Lucien Rouleau, lui, a vécu un cauchemar. À 59 ans, atteint depuis 15 ans de la sclérose en plaques, il s'est tiré deux balles dans le thorax avec sa vieille carabine de chasse. Il a attendu avant d'appeler le 911. Il voulait être certain de mourir.

À l'hôpital, les médecins ont voulu l'opérer. Il a protesté. Sauf que le droit de refuser un traitement ne s'applique pas aux gens qui tentent de se suicider. Il a fallu qu'un psychiatre convainque les médecins de ne pas intervenir. Il est mort dans les bras de sa femme 14 heures plus tard.

Alors, pour ou contre l'euthanasie?

***

Le Dr Ayoub, oncologue fort respecté, a parlé de son opposition farouche à l'euthanasie. Peu importe les souffrances physiques ou morales, peu importe l'état végétatif du patient, peu importe si la vie ne tient plus qu'à un fil, l'euthanasie est inacceptable, a-t-il dit aux élus. Ce n'est pas négociable.

Si le patient est athée et que la souffrance ne représente rien pour lui, doit-il l'endurer? Sa volonté de mourir ne prime-t-elle pas? Non, a répondu l'inflexible Dr Ayoub.

Plusieurs opposants à l'euthanasie sont croyants. Pour eux, la vie est sacrée. Point final.

D'autres craignent les dérives, l'absence de balises, l'euthanasie à toutes les sauces, sans garde-fou assez puissant pour empêcher les abus: la mort de patients pour libérer des lits et économiser de l'argent, la mort de vieux pour que la famille touche l'héritage plus vite ou soit libérée d'un fardeau trop lourd.

Mais les chiffres déboulonnent ces craintes. En Oregon, seulement 0,2% de tous les décès en 2009 étaient attribuables à des suicides assistés; en Belgique, ce chiffre a oscillé entre 0,2% et 0,8% de 2003 à 2009. Aux Pays-Bas, on parle de 0,1% pour les suicides assistés et de 2% pour l'euthanasie.

Pas étonnant, quand on connaît les conditions très strictes qui encadrent l'euthanasie et le suicide assisté.
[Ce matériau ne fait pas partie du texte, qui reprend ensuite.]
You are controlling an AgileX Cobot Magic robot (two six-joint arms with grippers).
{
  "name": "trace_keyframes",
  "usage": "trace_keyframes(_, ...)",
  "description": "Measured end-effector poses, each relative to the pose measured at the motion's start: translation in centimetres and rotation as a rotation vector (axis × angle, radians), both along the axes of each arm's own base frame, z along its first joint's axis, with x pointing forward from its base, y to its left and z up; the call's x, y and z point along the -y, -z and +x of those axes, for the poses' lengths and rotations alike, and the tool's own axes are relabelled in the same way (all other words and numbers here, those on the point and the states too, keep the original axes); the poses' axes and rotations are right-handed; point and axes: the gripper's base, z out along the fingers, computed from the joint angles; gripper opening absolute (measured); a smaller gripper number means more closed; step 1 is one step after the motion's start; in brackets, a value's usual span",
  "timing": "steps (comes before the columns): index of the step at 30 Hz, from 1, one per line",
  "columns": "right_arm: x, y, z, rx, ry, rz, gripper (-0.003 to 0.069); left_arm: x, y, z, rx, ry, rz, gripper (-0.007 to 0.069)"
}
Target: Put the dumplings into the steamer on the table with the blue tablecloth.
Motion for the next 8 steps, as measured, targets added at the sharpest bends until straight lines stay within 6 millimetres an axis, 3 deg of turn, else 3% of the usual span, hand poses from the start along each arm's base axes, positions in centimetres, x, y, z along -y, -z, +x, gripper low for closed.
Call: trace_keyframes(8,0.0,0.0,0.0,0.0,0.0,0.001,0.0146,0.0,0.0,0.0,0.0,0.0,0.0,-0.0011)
Le patient doit être majeur, sa maladie incurable, ses souffrances insupportables. La demande doit être formulée par écrit, approuvée par deux médecins, dont un qui n'a pas de lien avec le malade. On est loin de la piqûre administrée à la va-vite.
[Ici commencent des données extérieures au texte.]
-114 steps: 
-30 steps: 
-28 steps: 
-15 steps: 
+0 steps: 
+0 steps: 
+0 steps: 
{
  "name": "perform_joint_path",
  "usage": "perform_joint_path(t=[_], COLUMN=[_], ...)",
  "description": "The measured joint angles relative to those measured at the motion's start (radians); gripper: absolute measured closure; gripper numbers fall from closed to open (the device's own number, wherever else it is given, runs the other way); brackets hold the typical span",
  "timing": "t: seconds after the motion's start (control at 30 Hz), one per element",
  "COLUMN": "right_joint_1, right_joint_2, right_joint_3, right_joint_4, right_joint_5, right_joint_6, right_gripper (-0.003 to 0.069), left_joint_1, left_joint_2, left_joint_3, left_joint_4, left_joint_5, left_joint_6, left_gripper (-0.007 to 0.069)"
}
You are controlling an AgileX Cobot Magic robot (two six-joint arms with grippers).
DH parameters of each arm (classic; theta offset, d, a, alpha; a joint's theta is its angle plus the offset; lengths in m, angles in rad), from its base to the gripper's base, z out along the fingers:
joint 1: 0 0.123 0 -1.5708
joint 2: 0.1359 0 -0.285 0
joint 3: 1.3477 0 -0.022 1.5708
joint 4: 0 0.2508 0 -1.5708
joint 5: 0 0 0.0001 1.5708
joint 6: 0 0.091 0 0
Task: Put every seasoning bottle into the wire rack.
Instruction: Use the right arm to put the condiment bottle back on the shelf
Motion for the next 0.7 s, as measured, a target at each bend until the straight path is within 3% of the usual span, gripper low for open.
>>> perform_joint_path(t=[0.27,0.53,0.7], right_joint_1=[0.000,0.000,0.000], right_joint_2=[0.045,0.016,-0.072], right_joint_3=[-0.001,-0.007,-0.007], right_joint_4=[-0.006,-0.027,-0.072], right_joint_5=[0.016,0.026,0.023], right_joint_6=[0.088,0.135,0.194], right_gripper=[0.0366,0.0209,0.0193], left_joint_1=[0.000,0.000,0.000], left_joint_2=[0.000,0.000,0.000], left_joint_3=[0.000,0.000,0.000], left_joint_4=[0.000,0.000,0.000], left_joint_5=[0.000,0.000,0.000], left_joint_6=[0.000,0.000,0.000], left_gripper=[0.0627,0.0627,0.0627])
Très peu de gens se rendent jusque-là. Faut-il changer la loi pour satisfaire une toute petite minorité? demandent les opposants.

Oui. Parce que personne ne devrait avoir le droit de dicter à un agonisant comment et quand il doit mourir. Et personne ne devrait l'obliger à endurer des souffrances qui, à ses yeux, ne riment à rien.

***

À quoi va servir cette commission? À bien peu de chose, je le crains. La tablette guette son rapport - une belle place à côté de celui de la commission Bouchard-Taylor sur les accommodements raisonnables.
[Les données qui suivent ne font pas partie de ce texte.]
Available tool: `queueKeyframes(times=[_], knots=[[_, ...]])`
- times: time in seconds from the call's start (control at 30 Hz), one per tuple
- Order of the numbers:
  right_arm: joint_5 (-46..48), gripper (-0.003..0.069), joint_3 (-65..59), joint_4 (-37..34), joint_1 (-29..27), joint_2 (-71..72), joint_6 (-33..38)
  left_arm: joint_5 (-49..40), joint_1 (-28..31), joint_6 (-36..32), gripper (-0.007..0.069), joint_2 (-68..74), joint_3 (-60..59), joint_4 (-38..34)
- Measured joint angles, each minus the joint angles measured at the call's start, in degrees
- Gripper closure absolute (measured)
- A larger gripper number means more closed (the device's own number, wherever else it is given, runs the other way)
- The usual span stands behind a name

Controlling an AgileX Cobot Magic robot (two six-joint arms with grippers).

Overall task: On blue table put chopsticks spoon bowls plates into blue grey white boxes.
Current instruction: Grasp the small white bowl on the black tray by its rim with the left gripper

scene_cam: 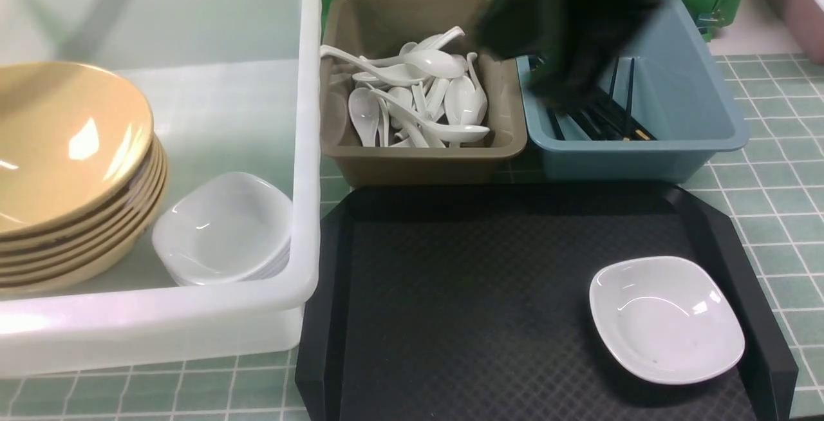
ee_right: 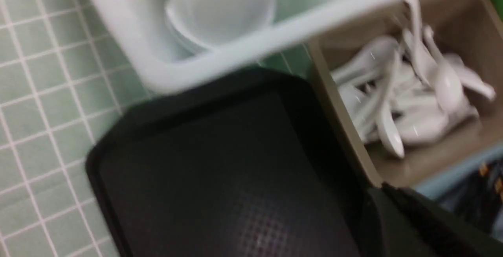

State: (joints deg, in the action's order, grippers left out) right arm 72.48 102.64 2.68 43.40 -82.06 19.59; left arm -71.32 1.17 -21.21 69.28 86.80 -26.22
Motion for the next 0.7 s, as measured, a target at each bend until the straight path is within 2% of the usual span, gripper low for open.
queueKeyframes(times=[0.03,0.1,0.13,0.17,0.23,0.33,0.47,0.53,0.7], knots=[[0.05,0.0607,-0.93,0.05,-0.59,0.87,-0.29,0.14,-0.66,-0.35,0.0284,-0.25,-0.48,-0.07],[-0.60,0.0605,-6.73,0.05,-3.92,6.58,-1.55,2.87,-8.61,-5.52,0.0422,-3.43,-6.54,-1.39],[-0.87,0.0604,-7.71,0.05,-4.17,7.06,-1.66,3.46,-9.18,-6.64,0.0446,-3.92,-7.59,-1.54],[-2.20,0.0604,-12.44,0.05,-6.42,11.89,-2.42,6.86,-14.22,-13.62,0.0555,-6.07,-12.89,-3.16],[-3.06,0.0604,-15.93,0.05,-7.79,15.59,-3.00,9.60,-18.08,-20.63,0.0602,-7.25,-16.90,-5.14],[-3.85,0.0604,-21.21,0.10,-9.15,21.36,-3.43,14.15,-22.88,-34.50,0.0623,-7.91,-22.88,-9.10],[-4.07,0.0601,-26.59,0.15,-9.47,27.78,-5.35,20.23,-26.94,-48.90,0.0623,-7.31,-26.46,-16.88],[-4.07,0.0599,-28.31,0.31,-9.54,29.98,-6.13,22.17,-27.89,-54.05,0.0623,-6.53,-26.54,-20.08],[-4.27,0.0594,-31.56,2.26,-9.54,35.66,-8.77,22.90,-30.93,-72.07,0.0623,-1.16,-26.54,-30.50]])
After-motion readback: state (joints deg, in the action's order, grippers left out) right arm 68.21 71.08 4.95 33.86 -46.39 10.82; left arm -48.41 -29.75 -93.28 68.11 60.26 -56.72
Car le suicide assisté et l'euthanasie sont des crimes, et seul Ottawa a le pouvoir de modifier le Code criminel. Québec peut demander à ses procureurs de ne pas intenter de poursuite, sauf que le coeur du problème ne sera pas résolu. Le malade continuera de mourir dans la clandestinité, en glanant une recette sur l'internet.

Pour l'instant, Ottawa n'a pas l'intention de bouger. Avec les conservateurs au pouvoir, Nicole Gladu risque de mourir à l'étranger et non chez elle, en paix. Et en toute légalité.

* Dans l'euthanasie, une personne provoque la mort d'un malade, alors que dans le suicide assisté, elle ne fait que l'aider à mettre fin à ses jours.